Не будь Эмили столь романтично исполнена желанием избежать даже видимости того, что она обременяет своего мужа, она потребовала бы его немедленного возвращения. Не будь она такой скромной, она понимала бы важность ситуации и серьезность требований, которые эта ситуация предъявляла к ее супругу, вместо того чтобы рассыпаться в благодарностях перед небесами.
Эмили совершила глупую ошибку, по девичьей застенчивости не доверившись леди Марии Бейн, однако тут, как всегда, проявилось свойство ее натуры. В глубине души она страшилась увидеть безмерное изумление, которое непременно промелькнуло бы в глазах ее светлости, вооруженных золотой лорнеткой, несмотря на всю доброжелательность старой дамы. Эмили знала за собой склонность к излишней эмоциональности по аналогичным поводам; и если бы различила за стеклами лорнетки тщательно скрываемую насмешку, то, возможно, разрыдалась бы, вместо того чтобы засмеяться и притвориться беспечной. О нет, только не это! Эмили почему-то подозревала, что по какой-то неуловимой причине в этот момент леди Мария увидит в ней Эмили Фокс-Ситон; что она и в самом деле вообразит на миг, будто перед ней стоит несчастная Эмили Фокс-Ситон и делает ужасное признание. Такого Эмили не вынесла бы, не совершив какого-либо безрассудного поступка; она слишком хорошо себя знала.
Поэтому леди Мария радостно отбыла совершать череду визитов и наслаждаться ролью язвительной старой дамы, посещая одну домашнюю вечеринку за другой и ничего не подозревая о том, что при ином раскладе у нее был шанс узнать реальное положение дел.

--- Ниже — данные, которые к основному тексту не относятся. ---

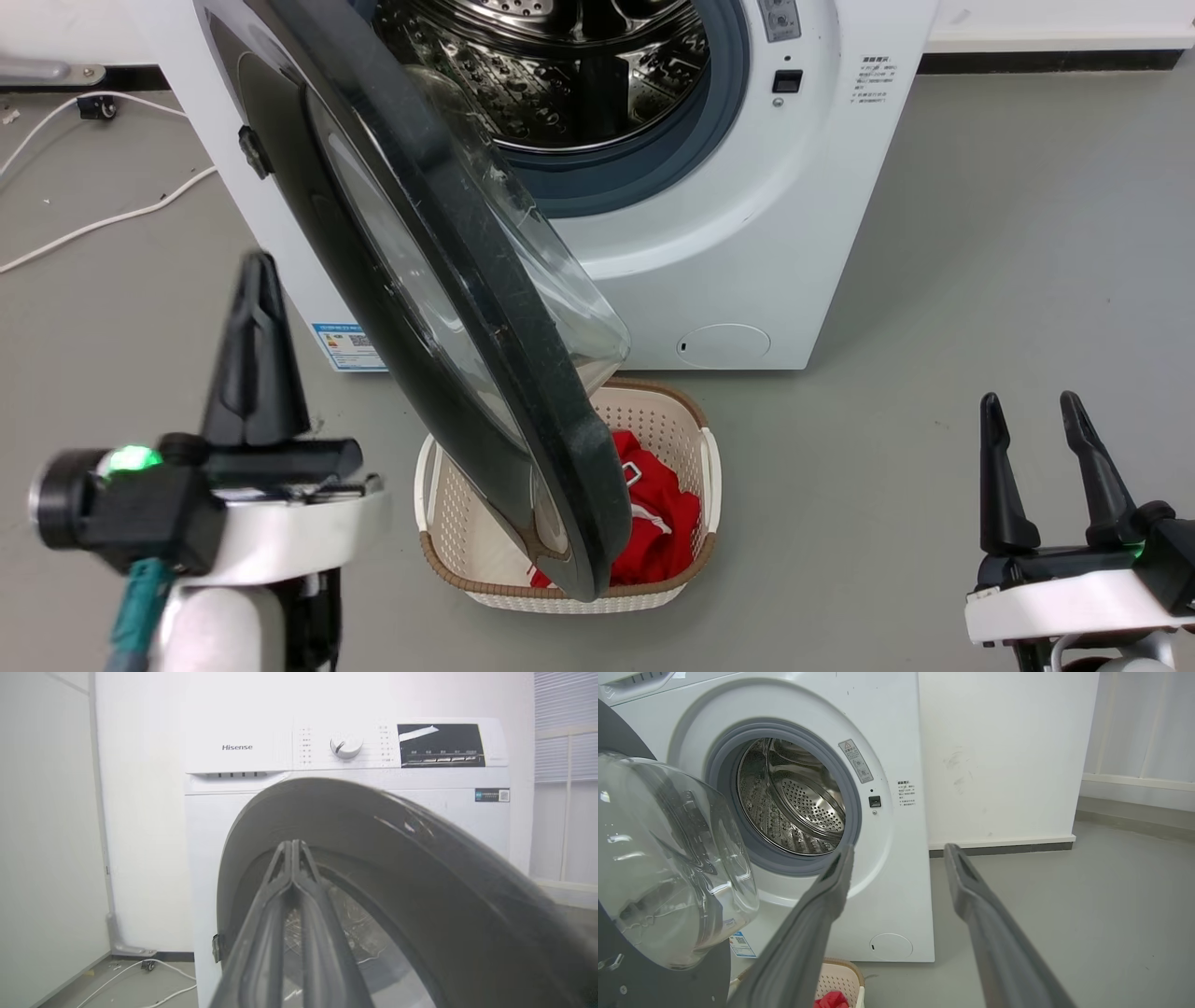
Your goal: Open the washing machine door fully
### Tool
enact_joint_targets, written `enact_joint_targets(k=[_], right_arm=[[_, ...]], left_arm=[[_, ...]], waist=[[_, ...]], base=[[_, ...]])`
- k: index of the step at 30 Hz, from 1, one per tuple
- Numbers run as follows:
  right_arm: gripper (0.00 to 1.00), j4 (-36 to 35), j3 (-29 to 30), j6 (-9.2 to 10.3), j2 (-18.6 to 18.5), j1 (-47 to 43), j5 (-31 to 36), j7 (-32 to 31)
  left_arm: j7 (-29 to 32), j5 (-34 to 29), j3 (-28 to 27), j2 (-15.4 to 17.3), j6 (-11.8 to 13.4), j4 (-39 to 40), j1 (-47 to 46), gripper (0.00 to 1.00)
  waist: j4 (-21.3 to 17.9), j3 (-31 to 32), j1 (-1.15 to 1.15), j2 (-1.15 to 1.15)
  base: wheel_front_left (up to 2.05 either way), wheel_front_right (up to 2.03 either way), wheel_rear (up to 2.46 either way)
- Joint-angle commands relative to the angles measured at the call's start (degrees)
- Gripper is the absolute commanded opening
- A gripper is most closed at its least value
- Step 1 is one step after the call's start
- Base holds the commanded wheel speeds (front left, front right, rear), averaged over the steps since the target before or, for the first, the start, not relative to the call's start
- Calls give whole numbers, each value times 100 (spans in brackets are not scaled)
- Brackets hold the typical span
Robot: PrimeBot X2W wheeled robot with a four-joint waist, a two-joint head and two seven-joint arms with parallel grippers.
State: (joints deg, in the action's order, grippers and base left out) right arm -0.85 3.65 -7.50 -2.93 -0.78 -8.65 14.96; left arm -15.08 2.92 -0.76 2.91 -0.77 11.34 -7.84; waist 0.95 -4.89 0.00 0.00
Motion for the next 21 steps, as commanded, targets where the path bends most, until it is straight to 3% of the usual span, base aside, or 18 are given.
enact_joint_targets(k=[1,7,13,17,21], right_arm=[[100,21,3,2,11,78,-48,22],[100,73,2,2,11,88,-88,23],[100,115,-48,2,11,84,-141,24],[100,152,-75,2,11,66,-157,25],[100,248,-116,2,11,3,-194,24]], left_arm=[[-13,-9,-23,-5,24,211,-72,0],[-13,-237,42,-3,-12,1664,-419,0],[-9,-463,589,79,-177,2822,-673,0],[-8,-447,1265,159,-328,2875,-414,0],[-9,-396,1996,314,-473,2424,68,0]], waist=[[7,3,0,0],[17,21,0,0],[-30,56,0,0],[-83,77,0,0],[-108,101,0,0]], base=[[0,0,0],[0,0,0],[0,0,0],[0,0,0],[0,0,0]])
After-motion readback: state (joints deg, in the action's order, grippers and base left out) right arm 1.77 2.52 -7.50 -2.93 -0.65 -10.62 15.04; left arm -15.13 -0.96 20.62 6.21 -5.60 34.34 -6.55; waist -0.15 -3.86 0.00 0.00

А Эмили проводила дни в Полстри в состоянии блаженной экзальтации. Почти неделю она потратила на размышления – следует ли написать письмо лорду Уолдерхерсту и донести до него информацию, которую даже леди Мария сочла бы важной. Она помнила слова ее светлости, когда та поздравила себя и лорда Уолдерхерста с правильным выбором, – и вследствие своей нетребовательности стремилась отдавать предпочтение тем действиям, которых ожидают от нее другие люди. Леди Мария считала маловероятным, что Эмили позволит себе стать обузой; она прежде встречала женщин в ее положении, которые после замужества превратились в абсолютных дурочек, полностью лишившись мозгов и требуя уступок и внимания от вновь приобретенных родственников – а такое любого утомит. Поэтому она похлопывала Эмили по плечу и хвалила за образ действий, которого та придерживалась; это называлось «придать стимул».

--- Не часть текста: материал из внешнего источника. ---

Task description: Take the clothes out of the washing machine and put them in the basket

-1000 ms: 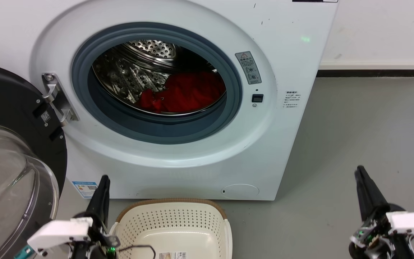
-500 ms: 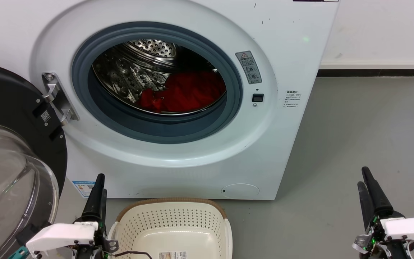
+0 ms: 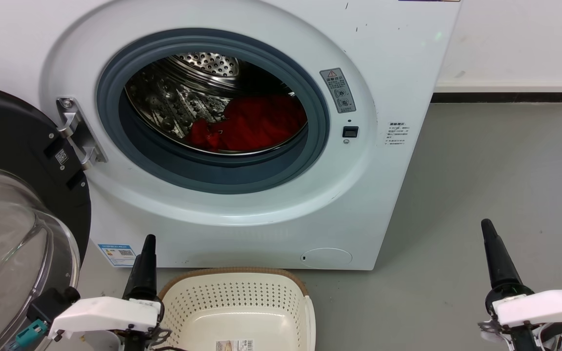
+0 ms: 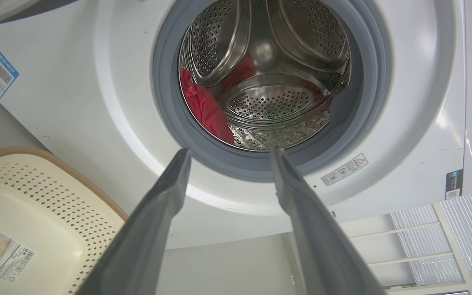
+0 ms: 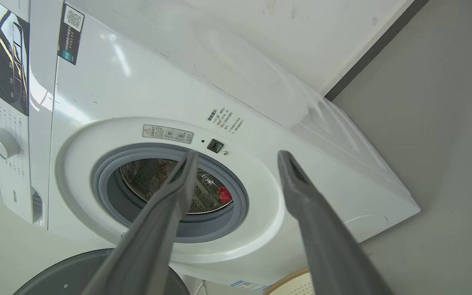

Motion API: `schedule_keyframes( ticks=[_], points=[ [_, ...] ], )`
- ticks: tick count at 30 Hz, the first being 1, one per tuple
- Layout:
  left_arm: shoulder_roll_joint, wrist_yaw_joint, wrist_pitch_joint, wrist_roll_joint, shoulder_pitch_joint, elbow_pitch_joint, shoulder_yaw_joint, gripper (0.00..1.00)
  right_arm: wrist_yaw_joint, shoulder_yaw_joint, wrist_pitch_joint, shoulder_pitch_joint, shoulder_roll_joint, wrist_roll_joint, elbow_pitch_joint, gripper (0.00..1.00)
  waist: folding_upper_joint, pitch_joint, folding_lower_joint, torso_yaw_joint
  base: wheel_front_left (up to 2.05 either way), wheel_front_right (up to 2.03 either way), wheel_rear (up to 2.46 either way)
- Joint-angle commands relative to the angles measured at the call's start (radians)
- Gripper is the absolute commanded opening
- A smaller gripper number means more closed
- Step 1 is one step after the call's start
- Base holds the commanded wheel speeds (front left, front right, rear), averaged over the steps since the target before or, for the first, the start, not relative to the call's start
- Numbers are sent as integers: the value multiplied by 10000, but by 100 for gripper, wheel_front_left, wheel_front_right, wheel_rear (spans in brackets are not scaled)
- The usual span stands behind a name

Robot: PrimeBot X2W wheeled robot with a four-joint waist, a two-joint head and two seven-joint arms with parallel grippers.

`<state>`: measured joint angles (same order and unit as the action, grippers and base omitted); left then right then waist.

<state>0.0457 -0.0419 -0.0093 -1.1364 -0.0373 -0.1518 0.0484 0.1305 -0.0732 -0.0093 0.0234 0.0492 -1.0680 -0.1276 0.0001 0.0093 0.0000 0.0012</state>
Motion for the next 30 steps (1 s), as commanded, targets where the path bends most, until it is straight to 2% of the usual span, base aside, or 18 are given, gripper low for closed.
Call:
schedule_keyframes(
  ticks=[1,13,30],
  points=[
    [31,97,-131,539,-32,259,-76,100,2,55,-125,35,23,634,298,100,-1,1,0,0,0,0,0],
    [36,395,-568,2492,169,595,-359,100,3,286,-565,-222,23,2930,731,100,-1,-2,0,-2,0,0,0],
    [41,623,-1110,4737,441,959,-635,100,2,414,-1103,-578,23,5240,1254,100,-1,-22,0,5,0,0,0]
  ],
)
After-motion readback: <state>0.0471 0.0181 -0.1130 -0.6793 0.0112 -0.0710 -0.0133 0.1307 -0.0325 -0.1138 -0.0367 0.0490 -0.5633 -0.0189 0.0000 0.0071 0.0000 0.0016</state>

– Она из тех женщин, что впитают в себя любую идею, если только правильно эту идею преподнести, – изрекла леди Мария в свое время. – Недостаточно проницательна, чтобы замечать, как ею управляют, зато всякое внушение действует на нее превосходно.
Внушения ее светлости действовали на Эмили, когда она гуляла по залитым солнцем садам Полстри, умиротворенная ласковым теплом и цветочным ароматом. Если она напишет Уолдерхерсту, это может нарушить его заветные планы, в отношении которых, как ей было известно, муж имел определенные амбиции. И они настолько увлекли его, что он отправился в Индию, да еще и в то время года, которое не особо подходит для путешествий. Дело еще более заинтриговало его по прибытии в страну, и очевидно, Уолдерхерст не отказался бы продлить свой визит. Он писал жене регулярно, хотя и нечасто, и Эмили по тону писем сделала вывод, что муж заинтересовался поставленной перед ним задачей, как ни разу в жизни ничем не интересовался.
«Ни за что на свете я не стану помехой его работе, – решила она. – Он явно увлечен. Я увлекаюсь всем подряд, так уж устроен мой ум; у интеллектуалов все по-другому. Я совершенно здорова и счастлива. Как приятно с нетерпением ждать будущего!»
Она представления не имела, насколько «впитала в себя» внушения леди Марии. Вероятно, она пришла бы к тем же выводам, не следуя указаниям ее светлости, однако она послушалась, и это помогло. Лишь одного Эмили, скорее всего, не вынесла бы: вдруг она сама вызовет на лице у драгоценного Джеймса выражение, которое в ее присутствии один или два раза вызывали другие, и в особенности капитан Осборн – выражение вежливой скуки, скуки на грани досады. Даже радостное известие, затрагивающее семью, будет не в состоянии побороть его раздражение, учитывая, что волею обстоятельств и правил приличия мужу придется сесть на ближайший пароход до Англии.